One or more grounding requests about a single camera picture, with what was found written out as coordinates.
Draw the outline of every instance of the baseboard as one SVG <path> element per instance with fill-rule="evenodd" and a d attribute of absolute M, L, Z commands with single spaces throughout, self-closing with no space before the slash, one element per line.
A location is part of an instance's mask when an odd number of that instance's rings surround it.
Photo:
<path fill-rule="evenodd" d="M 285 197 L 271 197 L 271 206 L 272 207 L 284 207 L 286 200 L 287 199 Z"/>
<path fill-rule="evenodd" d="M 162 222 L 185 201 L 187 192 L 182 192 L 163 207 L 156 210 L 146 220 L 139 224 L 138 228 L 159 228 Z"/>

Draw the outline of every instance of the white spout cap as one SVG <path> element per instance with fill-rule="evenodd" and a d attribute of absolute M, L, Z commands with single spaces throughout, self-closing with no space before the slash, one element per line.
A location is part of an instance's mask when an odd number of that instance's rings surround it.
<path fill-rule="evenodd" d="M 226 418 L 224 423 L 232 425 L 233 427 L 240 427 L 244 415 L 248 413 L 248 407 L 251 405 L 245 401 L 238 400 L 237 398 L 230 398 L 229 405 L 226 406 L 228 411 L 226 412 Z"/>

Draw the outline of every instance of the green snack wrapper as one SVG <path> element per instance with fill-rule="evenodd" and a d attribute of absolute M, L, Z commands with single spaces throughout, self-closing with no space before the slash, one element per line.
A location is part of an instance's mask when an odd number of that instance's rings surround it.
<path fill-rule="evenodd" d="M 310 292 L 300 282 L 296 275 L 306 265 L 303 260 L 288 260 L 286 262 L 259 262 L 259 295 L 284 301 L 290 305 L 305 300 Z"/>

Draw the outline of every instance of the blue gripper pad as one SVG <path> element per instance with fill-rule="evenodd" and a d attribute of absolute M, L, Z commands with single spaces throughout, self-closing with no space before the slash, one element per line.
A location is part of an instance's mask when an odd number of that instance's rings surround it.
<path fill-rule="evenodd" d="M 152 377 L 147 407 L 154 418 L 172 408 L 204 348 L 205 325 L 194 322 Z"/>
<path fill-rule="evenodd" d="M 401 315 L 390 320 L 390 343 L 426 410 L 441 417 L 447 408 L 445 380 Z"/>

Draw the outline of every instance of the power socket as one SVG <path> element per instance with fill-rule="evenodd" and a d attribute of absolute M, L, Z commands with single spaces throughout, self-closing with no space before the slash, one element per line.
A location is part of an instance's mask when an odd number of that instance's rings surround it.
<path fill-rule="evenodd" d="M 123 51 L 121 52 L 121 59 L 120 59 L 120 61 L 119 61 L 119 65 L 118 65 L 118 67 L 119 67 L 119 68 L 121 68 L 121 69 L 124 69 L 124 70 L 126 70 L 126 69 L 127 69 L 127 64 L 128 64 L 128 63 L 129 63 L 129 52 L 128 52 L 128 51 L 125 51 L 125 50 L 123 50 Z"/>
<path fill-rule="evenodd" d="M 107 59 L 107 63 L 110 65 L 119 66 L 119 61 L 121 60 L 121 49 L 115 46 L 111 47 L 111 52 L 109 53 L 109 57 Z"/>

▶ What is required
Print the material exactly. Include every line.

▶ Response box
One or more grounding requests about a single camera picture, with what was found written out as coordinates.
Draw the outline of every instance of the baseboard as one SVG <path> element per instance with fill-rule="evenodd" and a d attribute of absolute M, L, Z commands with single spaces throughout, self-closing with no space before the slash, one element per line.
A location is part of an instance's mask when an odd number of that instance's rings surround it.
Photo:
<path fill-rule="evenodd" d="M 285 197 L 271 197 L 271 206 L 272 207 L 284 207 L 286 200 L 287 199 Z"/>
<path fill-rule="evenodd" d="M 162 222 L 185 201 L 187 192 L 182 192 L 163 207 L 156 210 L 146 220 L 139 224 L 138 228 L 159 228 Z"/>

Draw the outline of every instance of the white spout cap as one SVG <path> element per instance with fill-rule="evenodd" and a d attribute of absolute M, L, Z commands with single spaces throughout, self-closing with no space before the slash, one element per line.
A location is part of an instance's mask when an odd number of that instance's rings surround it.
<path fill-rule="evenodd" d="M 226 418 L 224 423 L 232 425 L 233 427 L 240 427 L 244 415 L 248 413 L 248 407 L 251 405 L 245 401 L 238 400 L 237 398 L 230 398 L 229 405 L 226 406 L 228 411 L 226 412 Z"/>

Draw the outline of every instance of the green snack wrapper as one SVG <path> element per instance with fill-rule="evenodd" and a d attribute of absolute M, L, Z commands with single spaces throughout, self-closing with no space before the slash, one element per line.
A location is part of an instance's mask when an odd number of that instance's rings surround it.
<path fill-rule="evenodd" d="M 310 292 L 300 282 L 296 275 L 306 265 L 303 260 L 288 260 L 286 262 L 259 262 L 259 295 L 284 301 L 290 305 L 305 300 Z"/>

Draw the outline of every instance of the blue gripper pad as one SVG <path> element per instance with fill-rule="evenodd" and a d attribute of absolute M, L, Z commands with single spaces throughout, self-closing with no space before the slash, one element per line.
A location is part of an instance's mask when an odd number of that instance's rings surround it.
<path fill-rule="evenodd" d="M 152 377 L 147 407 L 154 418 L 172 408 L 204 348 L 205 325 L 194 322 Z"/>
<path fill-rule="evenodd" d="M 401 315 L 390 320 L 390 343 L 426 410 L 441 417 L 447 408 L 445 380 Z"/>

Draw the outline of every instance of the power socket as one SVG <path> element per instance with fill-rule="evenodd" and a d attribute of absolute M, L, Z commands with single spaces throughout, self-closing with no space before the slash, one element per line.
A location is part of an instance's mask when an odd number of that instance's rings surround it.
<path fill-rule="evenodd" d="M 123 51 L 121 52 L 121 59 L 120 59 L 120 61 L 119 61 L 119 65 L 118 65 L 118 67 L 119 67 L 119 68 L 121 68 L 121 69 L 124 69 L 124 70 L 126 70 L 126 69 L 127 69 L 127 64 L 128 64 L 128 63 L 129 63 L 129 52 L 128 52 L 128 51 L 125 51 L 125 50 L 123 50 Z"/>
<path fill-rule="evenodd" d="M 107 59 L 107 63 L 110 65 L 119 66 L 119 61 L 121 60 L 121 49 L 115 46 L 111 47 L 111 52 L 109 53 L 109 57 Z"/>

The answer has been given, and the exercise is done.